Pregunto a Jesús si sabe quién vive allí y responde que no. Ha visto la casa en varias ocasiones, cuando sus correrías infantiles le han llevado por aquel rumbo, pero nunca le ha prestado atención ni sabe nada acerca de sus habitantes. Le pregunto si hay más casas como aquélla en Nazaret y responde que no lo sabe. Intrigado por mis preguntas, quiere saber la razón de mi curiosidad y le explico que, a juzgar por los indicios, aquélla debe de ser una casa de putas, o de una sola puta, dado lo exiguo del inmueble. Jesús me pregunta qué cosa es una puta y se lo cuento de un modo somero, pues nunca he creído conveniente ocultar a los niños unos conocimientos que acabarán obteniendo de boca de los esclavos, los mercaderes, la soldadesca y otras gentes rudas, o por experiencia propia, en cuyo caso es mejor que conozcan las tarifas vigentes.

CAPÍTULO VIII

Desatendiendo el primer deber de una buena hetaira, o sea, la disponibilidad, la nuestra no estaba en casa.

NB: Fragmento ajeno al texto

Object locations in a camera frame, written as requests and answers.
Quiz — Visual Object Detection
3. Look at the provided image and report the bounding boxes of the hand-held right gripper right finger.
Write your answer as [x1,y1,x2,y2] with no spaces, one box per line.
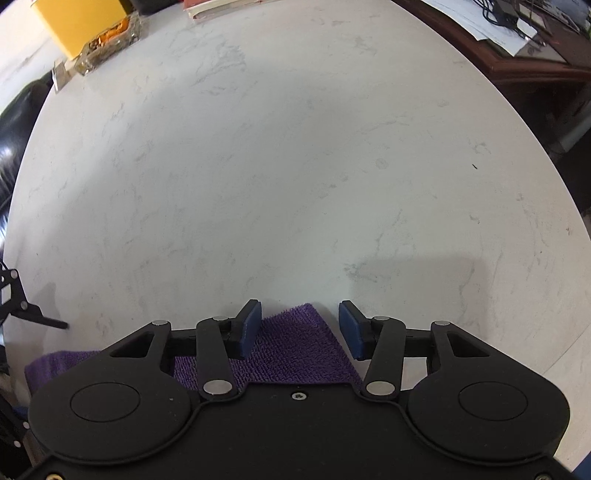
[338,300,494,400]

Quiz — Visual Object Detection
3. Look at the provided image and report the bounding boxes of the black leather chair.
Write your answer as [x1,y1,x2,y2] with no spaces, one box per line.
[0,76,56,259]

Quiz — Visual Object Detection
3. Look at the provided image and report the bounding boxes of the clear box orange contents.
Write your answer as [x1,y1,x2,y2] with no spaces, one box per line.
[75,13,141,75]

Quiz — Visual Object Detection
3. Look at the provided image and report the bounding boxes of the white papers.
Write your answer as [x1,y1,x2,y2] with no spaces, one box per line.
[418,0,541,58]

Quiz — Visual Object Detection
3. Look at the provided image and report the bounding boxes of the yellow box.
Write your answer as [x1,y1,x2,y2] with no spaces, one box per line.
[34,0,132,61]

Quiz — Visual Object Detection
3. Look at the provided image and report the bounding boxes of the dark wooden desk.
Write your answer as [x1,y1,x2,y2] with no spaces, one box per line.
[392,0,591,153]

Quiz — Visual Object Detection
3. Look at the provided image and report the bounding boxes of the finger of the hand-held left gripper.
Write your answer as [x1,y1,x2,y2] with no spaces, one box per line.
[0,261,70,331]
[0,392,32,472]

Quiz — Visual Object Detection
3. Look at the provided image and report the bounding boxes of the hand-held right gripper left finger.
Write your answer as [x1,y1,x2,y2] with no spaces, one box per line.
[107,299,264,398]

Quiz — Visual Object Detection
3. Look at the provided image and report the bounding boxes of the red book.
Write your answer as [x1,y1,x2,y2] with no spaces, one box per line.
[182,0,259,21]

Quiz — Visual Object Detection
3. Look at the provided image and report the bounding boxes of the purple towel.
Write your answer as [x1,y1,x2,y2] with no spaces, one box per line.
[24,303,361,398]

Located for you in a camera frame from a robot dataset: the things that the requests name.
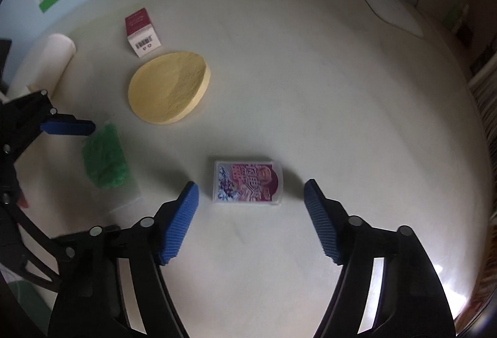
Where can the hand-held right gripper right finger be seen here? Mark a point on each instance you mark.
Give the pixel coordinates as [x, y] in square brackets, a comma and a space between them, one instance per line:
[322, 223]

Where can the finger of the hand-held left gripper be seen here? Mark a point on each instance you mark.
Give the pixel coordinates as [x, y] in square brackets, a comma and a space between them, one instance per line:
[33, 231]
[70, 127]

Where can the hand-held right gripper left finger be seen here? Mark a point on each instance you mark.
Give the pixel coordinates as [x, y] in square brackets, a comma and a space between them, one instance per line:
[180, 223]

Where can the green item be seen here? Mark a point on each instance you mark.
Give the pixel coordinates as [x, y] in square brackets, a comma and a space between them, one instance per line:
[105, 159]

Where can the purple snack packet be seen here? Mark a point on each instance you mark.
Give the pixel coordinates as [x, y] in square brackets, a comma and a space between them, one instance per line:
[248, 181]

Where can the white paper cup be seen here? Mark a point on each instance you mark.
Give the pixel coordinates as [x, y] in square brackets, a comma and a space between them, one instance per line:
[46, 62]

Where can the yellow round sponge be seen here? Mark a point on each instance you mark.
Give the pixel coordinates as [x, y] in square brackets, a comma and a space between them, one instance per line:
[171, 87]

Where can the dark red small box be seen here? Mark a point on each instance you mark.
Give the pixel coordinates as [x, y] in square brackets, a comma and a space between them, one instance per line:
[141, 31]

Transcurrido un rato y como nadie respondía a nuestras llamadas persistentes, hubimos de reconocer el antagonismo de los hados hacia nuestros propósitos y renunciar una vez más a realizarlos. En el fondo, ya todo daba igual, porque en aquel momento el sol se acercaba a la línea del horizonte y cubría el firmamento de ruborosos tintes. Nos disponíamos, en consecuencia, a emprender el regreso a la ciudad, cuando oímos una débil voz que nos preguntaba quiénes éramos y qué queríamos.

Miramos hacia el lugar de donde provenía la voz y vimos venir a una niña de muy corta edad, sucia y descalza, de ojos grandes y desconfiados, que corría por el prado anejo a la casa seguida de un corderito. Cuando llega a donde estamos le pregunto si vive allí y responde que sí, y que su madre, a la que sin duda buscamos, ha ido a la ciudad, dejándola a ella a cargo de la casa, pero que ha desobedecido y se ha ausentado para llevar a pastar al corderito. Acto seguido nos invita a entrar y a esperar dentro, mientras ella va a buscar agua al pozo para nuestras abluciones.

—Gracias por tu hospitalidad —dice Jesús—, pero no vale la pena esperar. A estas horas mi padre ya debe de ir camino del suplicio.